Step 3: Estimating Real-Time Velocity and Acceleration
A cubic smoothing spline is then fitted to the trend determined in step 2 to estimate the real-time (or instantaneous) velocities and accelerations corresponding to each data point in the original time series. As the trend by definition is comparatively smooth, the fitted smoothing spline has been limited to one degree of freedom for every eight data points. The coefficient of determination (R2) between the SSA-derived trend and the fitted cubic smoothing spline for all records analysed exceeds 0.99, representing a near mathematically perfect model fit.
The instantaneous velocity and accelerations can be readily estimated from the first and second derivatives of the fitted smoothing spline, respectively, corresponding to the original time steps in the series. However, care is required in fitting smoothing splines and deriving second derivatives near the end of the time series, because the knots at the end of a fitted cubic smoothing spline are fixed in order to be differentiable, resulting in a second derivative at the ends that must converge to zero. For this reason, the first and last three derived acceleration points on the time series will likely have reduced accuracy and are not included in any analysis.

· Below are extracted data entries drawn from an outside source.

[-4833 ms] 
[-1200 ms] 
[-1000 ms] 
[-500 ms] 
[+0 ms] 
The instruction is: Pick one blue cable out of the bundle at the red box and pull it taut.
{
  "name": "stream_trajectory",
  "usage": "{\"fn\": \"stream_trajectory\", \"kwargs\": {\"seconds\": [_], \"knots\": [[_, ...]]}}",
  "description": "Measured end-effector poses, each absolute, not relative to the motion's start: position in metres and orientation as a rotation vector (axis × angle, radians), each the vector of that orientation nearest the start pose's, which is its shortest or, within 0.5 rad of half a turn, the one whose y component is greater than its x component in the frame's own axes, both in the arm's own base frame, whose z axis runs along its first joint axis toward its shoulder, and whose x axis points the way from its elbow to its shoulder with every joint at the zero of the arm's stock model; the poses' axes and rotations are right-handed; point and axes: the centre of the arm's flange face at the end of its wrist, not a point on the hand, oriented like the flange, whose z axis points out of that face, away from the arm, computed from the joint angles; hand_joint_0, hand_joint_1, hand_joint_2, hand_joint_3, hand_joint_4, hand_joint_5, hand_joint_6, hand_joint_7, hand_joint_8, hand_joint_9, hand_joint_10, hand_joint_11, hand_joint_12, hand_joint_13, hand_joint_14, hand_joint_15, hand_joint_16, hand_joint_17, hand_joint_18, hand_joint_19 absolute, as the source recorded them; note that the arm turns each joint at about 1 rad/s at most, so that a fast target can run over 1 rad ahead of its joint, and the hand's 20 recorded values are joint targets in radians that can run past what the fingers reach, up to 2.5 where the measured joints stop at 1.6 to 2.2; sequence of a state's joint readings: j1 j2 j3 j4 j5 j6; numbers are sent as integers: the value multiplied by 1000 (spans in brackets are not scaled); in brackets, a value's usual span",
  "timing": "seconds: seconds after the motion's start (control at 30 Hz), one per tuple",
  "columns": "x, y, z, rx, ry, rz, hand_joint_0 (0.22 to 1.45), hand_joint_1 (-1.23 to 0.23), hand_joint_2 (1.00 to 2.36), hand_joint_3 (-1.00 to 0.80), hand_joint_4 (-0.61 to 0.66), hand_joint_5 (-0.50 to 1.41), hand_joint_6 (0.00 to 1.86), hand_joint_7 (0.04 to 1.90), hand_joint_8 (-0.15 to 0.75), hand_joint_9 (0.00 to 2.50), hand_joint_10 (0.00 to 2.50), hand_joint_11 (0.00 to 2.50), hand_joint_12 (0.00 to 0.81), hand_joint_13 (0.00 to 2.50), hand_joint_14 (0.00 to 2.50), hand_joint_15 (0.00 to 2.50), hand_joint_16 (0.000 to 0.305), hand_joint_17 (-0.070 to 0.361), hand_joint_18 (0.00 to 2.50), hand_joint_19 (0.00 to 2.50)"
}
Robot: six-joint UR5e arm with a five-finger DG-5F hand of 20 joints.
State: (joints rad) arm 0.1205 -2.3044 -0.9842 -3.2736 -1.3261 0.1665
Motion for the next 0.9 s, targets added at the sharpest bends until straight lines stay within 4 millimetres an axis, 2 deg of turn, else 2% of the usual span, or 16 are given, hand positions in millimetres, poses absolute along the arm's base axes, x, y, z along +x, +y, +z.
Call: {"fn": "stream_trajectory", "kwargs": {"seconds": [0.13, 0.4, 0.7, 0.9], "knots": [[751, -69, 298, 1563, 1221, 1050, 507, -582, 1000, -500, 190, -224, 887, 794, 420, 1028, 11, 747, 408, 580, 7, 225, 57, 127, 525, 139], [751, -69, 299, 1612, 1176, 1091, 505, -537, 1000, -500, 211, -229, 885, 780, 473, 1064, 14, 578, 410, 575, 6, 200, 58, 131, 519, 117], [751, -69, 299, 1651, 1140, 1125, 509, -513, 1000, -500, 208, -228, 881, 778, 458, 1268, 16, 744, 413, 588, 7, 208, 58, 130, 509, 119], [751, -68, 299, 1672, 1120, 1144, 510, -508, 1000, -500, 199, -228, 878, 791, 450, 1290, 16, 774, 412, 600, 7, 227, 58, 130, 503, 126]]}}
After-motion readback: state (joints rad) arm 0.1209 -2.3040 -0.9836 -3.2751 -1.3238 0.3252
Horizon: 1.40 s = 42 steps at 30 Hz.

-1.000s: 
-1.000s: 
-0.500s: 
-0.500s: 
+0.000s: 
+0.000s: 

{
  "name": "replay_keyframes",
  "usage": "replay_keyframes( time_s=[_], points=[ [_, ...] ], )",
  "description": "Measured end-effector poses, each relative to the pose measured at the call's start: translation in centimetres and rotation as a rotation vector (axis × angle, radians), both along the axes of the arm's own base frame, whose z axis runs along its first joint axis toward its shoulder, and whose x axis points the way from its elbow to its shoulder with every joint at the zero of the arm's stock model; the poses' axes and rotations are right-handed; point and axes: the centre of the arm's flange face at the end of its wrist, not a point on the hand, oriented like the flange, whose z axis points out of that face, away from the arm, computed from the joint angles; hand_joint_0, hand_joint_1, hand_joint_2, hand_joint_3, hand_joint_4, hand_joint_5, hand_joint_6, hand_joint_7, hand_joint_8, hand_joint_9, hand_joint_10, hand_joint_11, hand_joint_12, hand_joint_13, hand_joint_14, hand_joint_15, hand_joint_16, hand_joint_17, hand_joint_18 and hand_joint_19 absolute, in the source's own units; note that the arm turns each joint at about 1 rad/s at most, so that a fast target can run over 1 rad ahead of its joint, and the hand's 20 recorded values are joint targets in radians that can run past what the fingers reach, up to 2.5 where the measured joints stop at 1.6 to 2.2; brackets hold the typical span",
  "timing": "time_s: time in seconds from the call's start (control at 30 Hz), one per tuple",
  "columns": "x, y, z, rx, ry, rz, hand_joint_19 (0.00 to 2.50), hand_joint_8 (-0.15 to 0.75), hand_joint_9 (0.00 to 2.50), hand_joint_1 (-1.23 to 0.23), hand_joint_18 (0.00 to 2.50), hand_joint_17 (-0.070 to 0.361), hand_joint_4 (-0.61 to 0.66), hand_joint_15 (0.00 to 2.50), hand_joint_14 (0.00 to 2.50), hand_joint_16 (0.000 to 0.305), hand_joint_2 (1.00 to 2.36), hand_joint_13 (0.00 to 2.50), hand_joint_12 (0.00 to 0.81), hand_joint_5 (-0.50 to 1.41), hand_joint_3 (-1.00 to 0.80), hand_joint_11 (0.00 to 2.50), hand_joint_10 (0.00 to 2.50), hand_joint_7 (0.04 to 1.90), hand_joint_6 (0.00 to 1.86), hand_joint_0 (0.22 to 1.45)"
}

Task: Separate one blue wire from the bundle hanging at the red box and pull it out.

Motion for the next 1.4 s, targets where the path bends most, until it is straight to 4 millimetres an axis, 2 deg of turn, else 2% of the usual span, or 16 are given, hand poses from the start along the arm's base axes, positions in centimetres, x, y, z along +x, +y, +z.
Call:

Step 4: Calculation of Errors
Errors in estimating the trend and associated instantaneous velocity and accelerations have been determined using block bootstrapping techniques with 10,000 iterations. This process initially involves fitting an autoregressive time series model to remove the serial correlation in the residuals between the SSA-derived trend and the gap-filled time series (Foster and Brown, 2015).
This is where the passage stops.